Вернемся, однако, к адресату Порфирьевых трактатов. Поскольку им не являлся народ (пусть бы даже и идеальный, как, например, идеальные эллины Платона), поскольку, с одной стороны, сам Порфирий ощущал себя в высшей степени космополитичным субъектом, поистине "не имущим града земного"[151], и поскольку, с другой - он, как всякий человек вообще, не мог не хотеть какого-то общества, какого-то, пусть и не наличного, народа и отечества, и предполагал их образующимися на основании "духовном", как бы он его конкретно ни понимал, постольку природа у Порфирия вызывает не просто пренебрежение, но самую что ни на есть форменную вражду. Создается даже впечатление, что Порфирий, как в будущем и христианское монашество, не может простить ей самого факта творчества, пусть и несовершенного, но непрерывного и приводящего к зримым результатам, в то время как та реальность, которую мыслит должной философ, так и остается лишь в сфере должного и прожектов. Вообще, нелюбовь к природе везде и всегда является свидетельством духовного бесплодия (латинское слово "гений", которым мы обозначаем смертного творца в высшем его проявлении, имеет самое прямое отношение к роду - "геносу", рождению и рождающей силе: человек гениальный не может не чувствовать родства с рождающей мощью природы и не почитать ее как источник всякой жизни и всякого творчества; это, разумеется, вовсе не исключает его борьбы с ней, проклятий в ее адрес и прочих "любовных игр"). Я хочу здесь оговориться. Дело не обстоит так, что политическая депривация философа послужила причиной его аполитичности, нельзя сказать и того, что некая природная неполноценность была причиной его нелюбви к природе; эти и другие возможные объяснения следует отвергнуть, ибо все такого рода феномены возникают комплексно, как детали одной картины, и имеют одну -высшую их причину, влияя, конечно, друг на друга, но друг друга не обусловливая.
Итак, скажем о войне Порфирия с природой. Природа дается нам, прежде всего в нас, как сфера растительного и по преимуществу животного[152]. Противопоставление этой вот природе-в-нас какой-то иной, неприродной разумности, а то и природности приводит обыкновенно к ее воспалению, вызванному ее отделением от свойственного ей разума, намеренным игнорированием ее разумности. Дело обстоит так, что пока человек как существо разумное мыслит свой разум или "себя" продолжением "природы" или некой гранью единого существа, наряду с животным, которое в нем как другая грань, то и природа оказывается разумна, и человек природен; если же человек говорит о своем животном не только "не-я", но и "не мое", то оно вскоре и в самом деле перестает принадлежать ему, обретая некое подобие собственного "я"[153]. С Порфирием, судя по всему, случилось именно это, во всяком случае, мы фиксируем у него как враждебное отношение к природе в человеке, так и констатацию ее автономии (почти как у апостола Павла, чье психическое сложение чрезвычайно похоже).

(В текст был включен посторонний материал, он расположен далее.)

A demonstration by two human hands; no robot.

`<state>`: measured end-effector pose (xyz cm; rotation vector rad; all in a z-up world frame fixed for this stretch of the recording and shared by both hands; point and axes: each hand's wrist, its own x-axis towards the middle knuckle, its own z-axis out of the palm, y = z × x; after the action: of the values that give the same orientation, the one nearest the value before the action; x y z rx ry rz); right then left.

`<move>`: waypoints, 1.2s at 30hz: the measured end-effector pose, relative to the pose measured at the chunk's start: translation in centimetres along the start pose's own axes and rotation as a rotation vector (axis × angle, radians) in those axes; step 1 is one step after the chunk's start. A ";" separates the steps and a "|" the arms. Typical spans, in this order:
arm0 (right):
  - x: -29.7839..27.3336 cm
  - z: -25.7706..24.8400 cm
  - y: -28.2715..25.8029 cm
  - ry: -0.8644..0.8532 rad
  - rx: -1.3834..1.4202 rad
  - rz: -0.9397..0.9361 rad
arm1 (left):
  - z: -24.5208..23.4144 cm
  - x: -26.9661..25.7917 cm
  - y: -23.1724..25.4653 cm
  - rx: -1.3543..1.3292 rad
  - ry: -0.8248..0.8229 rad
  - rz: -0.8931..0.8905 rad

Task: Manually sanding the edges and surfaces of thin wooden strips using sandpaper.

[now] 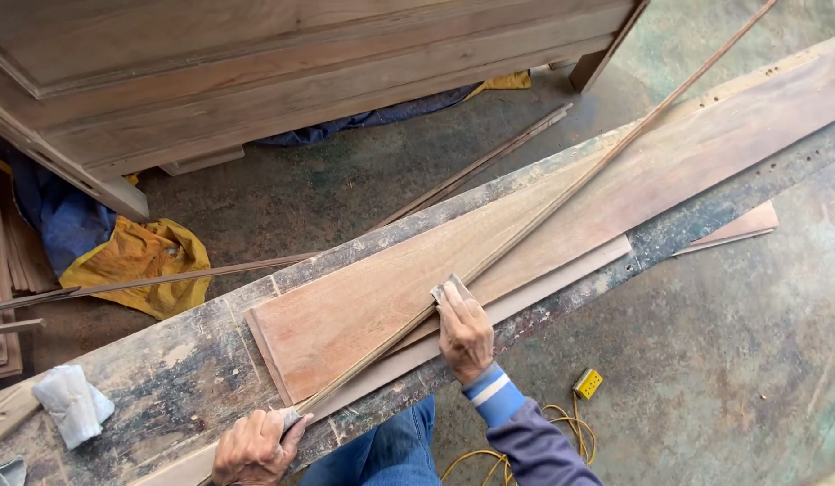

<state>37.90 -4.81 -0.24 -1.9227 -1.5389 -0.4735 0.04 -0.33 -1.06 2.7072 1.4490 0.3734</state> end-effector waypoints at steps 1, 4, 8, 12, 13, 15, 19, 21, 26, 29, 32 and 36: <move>-1.2 0.6 1.0 -0.036 0.021 0.047 | 0.0 -0.1 -0.2 -0.022 0.009 0.035; -3.3 3.1 6.0 -0.126 -0.040 0.263 | -0.4 -0.2 -0.2 -0.056 0.010 0.054; -1.8 1.4 0.9 -0.006 -0.008 0.131 | -0.6 0.1 0.2 -0.046 0.025 0.012; -1.8 1.4 3.6 0.059 0.091 -0.085 | -0.9 0.3 0.0 -0.051 0.004 0.049; -2.4 2.4 5.8 -0.051 -0.016 0.155 | -1.1 0.3 0.2 -0.043 -0.011 0.042; -3.1 2.7 5.7 -0.160 -0.125 0.398 | -1.2 0.2 0.5 -0.035 -0.023 0.042; -2.3 1.6 1.8 -0.088 0.034 0.112 | -0.4 0.3 0.1 -0.046 0.079 0.049; -2.1 1.6 3.6 -0.035 0.076 0.010 | -0.3 -0.1 0.0 -0.048 0.051 0.068; -0.5 1.1 1.4 0.026 0.007 0.175 | -1.1 0.5 0.6 -0.055 0.057 0.022; -2.9 0.8 0.2 0.009 0.165 -0.043 | 0.1 0.0 -0.3 -0.053 0.078 0.071; -3.3 2.9 9.2 -0.207 -0.099 0.216 | -0.2 -0.1 -0.1 -0.042 0.005 0.043; -2.4 3.2 5.6 -0.176 -0.241 0.471 | -0.4 0.0 -0.1 -0.049 0.003 0.056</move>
<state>42.35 -5.15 -5.50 -2.4787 -1.1074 -0.2953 -0.10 -0.29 -0.63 2.7140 1.3489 0.4100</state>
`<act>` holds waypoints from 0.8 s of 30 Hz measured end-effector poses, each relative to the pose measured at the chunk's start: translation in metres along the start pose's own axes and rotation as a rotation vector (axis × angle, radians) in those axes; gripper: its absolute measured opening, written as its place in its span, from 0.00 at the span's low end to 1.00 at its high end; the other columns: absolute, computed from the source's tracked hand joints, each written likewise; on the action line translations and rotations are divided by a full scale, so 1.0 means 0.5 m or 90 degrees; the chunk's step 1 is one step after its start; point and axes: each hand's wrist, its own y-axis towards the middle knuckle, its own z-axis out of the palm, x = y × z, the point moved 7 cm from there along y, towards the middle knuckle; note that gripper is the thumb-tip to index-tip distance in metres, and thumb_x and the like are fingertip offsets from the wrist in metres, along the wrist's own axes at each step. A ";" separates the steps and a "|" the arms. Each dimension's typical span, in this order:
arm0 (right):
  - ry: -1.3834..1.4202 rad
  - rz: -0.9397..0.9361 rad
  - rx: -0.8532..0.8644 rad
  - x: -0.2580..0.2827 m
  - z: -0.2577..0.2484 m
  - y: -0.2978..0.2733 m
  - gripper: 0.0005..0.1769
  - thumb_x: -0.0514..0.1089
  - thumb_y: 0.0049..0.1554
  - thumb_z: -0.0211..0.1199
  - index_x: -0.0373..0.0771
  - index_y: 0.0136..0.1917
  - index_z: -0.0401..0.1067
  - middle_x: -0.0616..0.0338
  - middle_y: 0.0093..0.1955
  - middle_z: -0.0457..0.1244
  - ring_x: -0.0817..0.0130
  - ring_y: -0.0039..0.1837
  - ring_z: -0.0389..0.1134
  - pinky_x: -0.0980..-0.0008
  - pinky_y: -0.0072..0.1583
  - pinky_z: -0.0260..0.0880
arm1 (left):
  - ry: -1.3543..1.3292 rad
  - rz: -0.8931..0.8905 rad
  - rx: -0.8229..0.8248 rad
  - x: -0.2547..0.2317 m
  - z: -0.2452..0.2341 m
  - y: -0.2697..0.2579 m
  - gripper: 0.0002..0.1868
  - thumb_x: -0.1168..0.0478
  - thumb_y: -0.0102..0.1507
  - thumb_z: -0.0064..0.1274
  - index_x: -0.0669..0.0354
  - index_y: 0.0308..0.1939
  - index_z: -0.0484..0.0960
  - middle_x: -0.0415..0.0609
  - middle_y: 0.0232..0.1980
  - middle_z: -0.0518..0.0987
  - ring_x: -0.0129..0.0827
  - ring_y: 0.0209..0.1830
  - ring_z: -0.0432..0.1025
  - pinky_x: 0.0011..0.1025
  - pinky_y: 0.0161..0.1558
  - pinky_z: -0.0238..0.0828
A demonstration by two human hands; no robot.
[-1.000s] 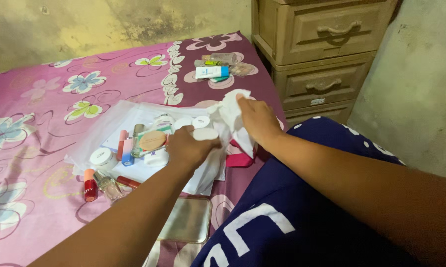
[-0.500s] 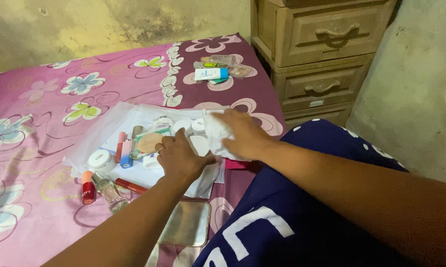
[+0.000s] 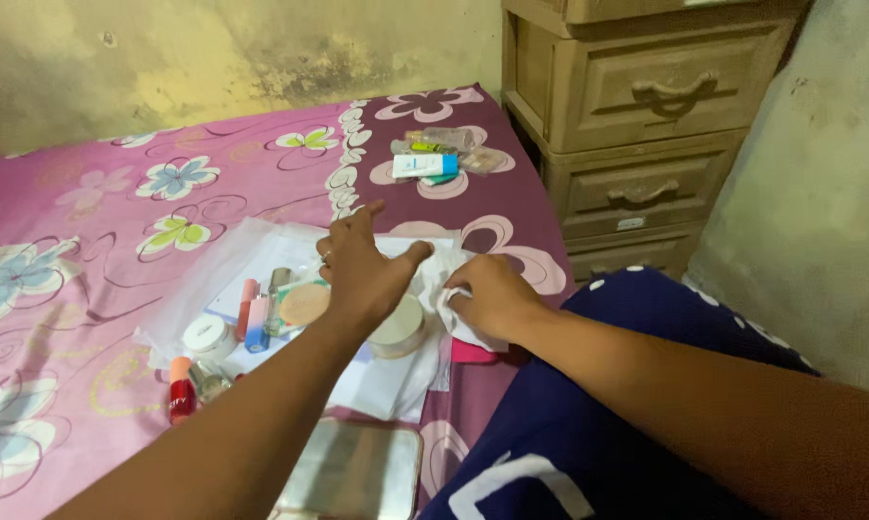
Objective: The person wipes various cosmetic items with a white tissue, including bottles, tubes, and compacts, then places them into a clear plastic bag. The person handles each item one at a time, wiping the exterior surfaces before moving to the next.
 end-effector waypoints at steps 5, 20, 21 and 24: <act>0.066 0.059 -0.102 -0.057 -0.078 0.065 0.16 0.43 0.48 0.71 0.41 0.51 0.82 0.48 0.43 0.73 0.62 0.44 0.76 0.64 0.50 0.74 | 0.023 -0.016 -0.022 -0.009 0.001 0.079 0.34 0.43 0.51 0.69 0.44 0.59 0.82 0.57 0.65 0.68 0.58 0.69 0.55 0.60 0.66 0.52; 0.074 0.006 -0.180 -0.146 -0.186 0.323 0.10 0.43 0.55 0.68 0.40 0.49 0.83 0.53 0.36 0.71 0.69 0.37 0.70 0.64 0.43 0.69 | -0.093 -0.052 0.042 0.025 0.112 0.237 0.26 0.52 0.55 0.68 0.55 0.55 0.84 0.55 0.49 0.85 0.42 0.50 0.79 0.42 0.57 0.72; 0.048 -0.013 -0.174 -0.147 -0.178 0.337 0.10 0.44 0.55 0.69 0.40 0.49 0.83 0.51 0.35 0.71 0.67 0.37 0.70 0.64 0.43 0.69 | -0.136 -0.066 0.064 0.032 0.123 0.243 0.25 0.54 0.56 0.66 0.57 0.56 0.82 0.56 0.48 0.86 0.40 0.47 0.82 0.39 0.54 0.74; -0.013 -0.064 -0.187 -0.152 -0.160 0.379 0.12 0.45 0.53 0.69 0.41 0.50 0.82 0.45 0.36 0.69 0.57 0.37 0.71 0.59 0.43 0.69 | -0.251 -0.098 0.104 0.044 0.151 0.266 0.23 0.59 0.60 0.62 0.63 0.58 0.79 0.58 0.46 0.88 0.36 0.39 0.86 0.31 0.45 0.79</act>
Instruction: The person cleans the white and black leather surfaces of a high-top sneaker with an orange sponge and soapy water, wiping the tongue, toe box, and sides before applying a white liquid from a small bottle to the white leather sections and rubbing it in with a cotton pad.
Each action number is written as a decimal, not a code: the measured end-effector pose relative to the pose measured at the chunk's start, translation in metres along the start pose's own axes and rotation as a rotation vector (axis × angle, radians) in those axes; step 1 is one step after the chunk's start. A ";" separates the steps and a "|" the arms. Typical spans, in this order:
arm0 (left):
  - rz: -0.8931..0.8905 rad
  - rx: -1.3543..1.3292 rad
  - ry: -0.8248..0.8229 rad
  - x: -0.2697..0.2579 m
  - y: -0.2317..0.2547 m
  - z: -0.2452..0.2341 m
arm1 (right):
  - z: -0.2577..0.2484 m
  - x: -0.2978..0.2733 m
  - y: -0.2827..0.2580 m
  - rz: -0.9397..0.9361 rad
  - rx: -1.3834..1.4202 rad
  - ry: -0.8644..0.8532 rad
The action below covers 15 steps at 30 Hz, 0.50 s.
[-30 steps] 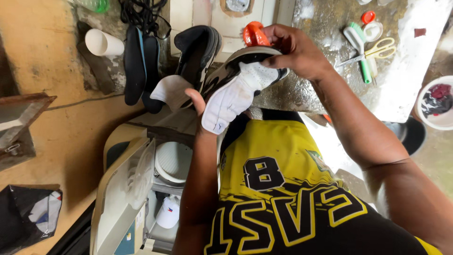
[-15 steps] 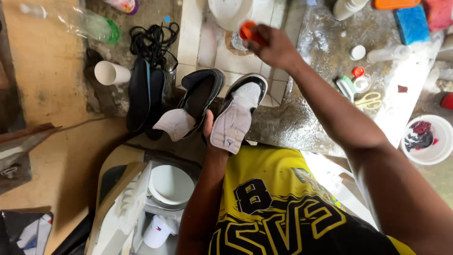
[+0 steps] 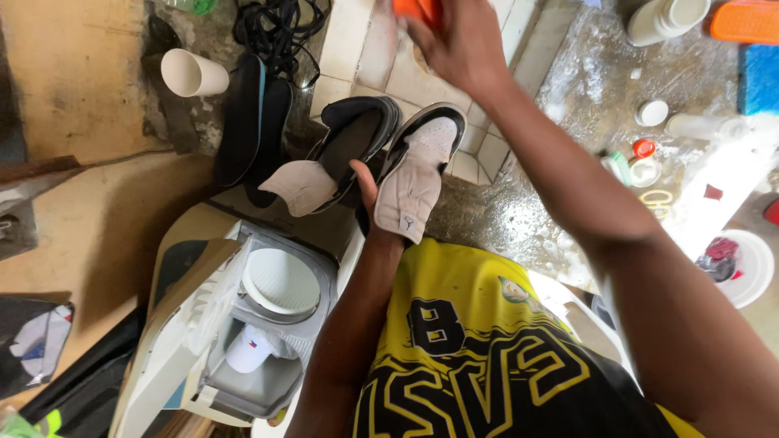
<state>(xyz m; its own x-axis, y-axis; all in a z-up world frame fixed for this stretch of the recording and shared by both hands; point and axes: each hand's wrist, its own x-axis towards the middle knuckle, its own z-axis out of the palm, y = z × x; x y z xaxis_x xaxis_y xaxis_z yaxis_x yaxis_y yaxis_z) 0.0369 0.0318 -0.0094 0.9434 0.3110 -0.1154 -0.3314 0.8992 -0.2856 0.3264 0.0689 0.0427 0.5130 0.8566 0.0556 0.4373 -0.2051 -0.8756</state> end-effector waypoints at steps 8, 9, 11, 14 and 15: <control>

Иллюстраций для первого из отмеченных моментов можно найти в тексте Порфирия множество (об обслуживающей такой склад души психологической доктрине мы еще скажем ниже, пока же опишем сам феномен): Порфирий пишет для людей, "изобличивших колдовство" дольнего мира (О воздержании, I, 28, 1); им нужно отстраняться как от ощущений, так и от страстей: для взыскующего истинной жизни пагубно и то и другое (Там же. I, 33,1); чтобы такое отстранение произошло, следует удалиться в места уединенные (Там же. I, 34, 2), воздерживаться от всякой пищи (Там же. I, 38, 1; 45, 3), ибо -могли бы вовсе не есть, были бы бессмертны (Там же. IV, 20, 13), ослаблять телесное вообще (Там же. III, 26, 13) вплоть до членовредительства (Там же. I, 36, I)[154]. Вполне ясно, что то, что околдовывает, вторгается во внутреннюю жизнь души с такой силой, что может ее погубить и реально губит, и от чего нужно бежать и предпринимать все, о чем мы говорили выше, обладает некоей не просто действенностью, но и субъектностью, это "мир" и "плоть" гностиков, апостола Павла и других христианских писателей - то, что ведет себя как субъект, им не являясь, как именно и делает воспаленный орган во время болезни.
Теперь, природа вовне -это все та же сфера животной и растительной разумности, но и она у Порфирия враждебна и воспалена (ни единого намека на великую Демиургессу из трактата Плотина (Энн III, 8) мы у Порфирия не нашли), т.е. она представляет собой сферу демонов. Демоны у Порфирия - это уже ни в коем случае не греческие даймоны, не латинские гении, но самые настоящие христианские, а в конечном счете семитические-вавилонские (если брать древнейшую их форму) - бесы. Чтобы понять здесь и Порфирия, и его христианских коллег-бесогонов, следует напомнить о традиции, в рамках которой осуществлялся их дискурс.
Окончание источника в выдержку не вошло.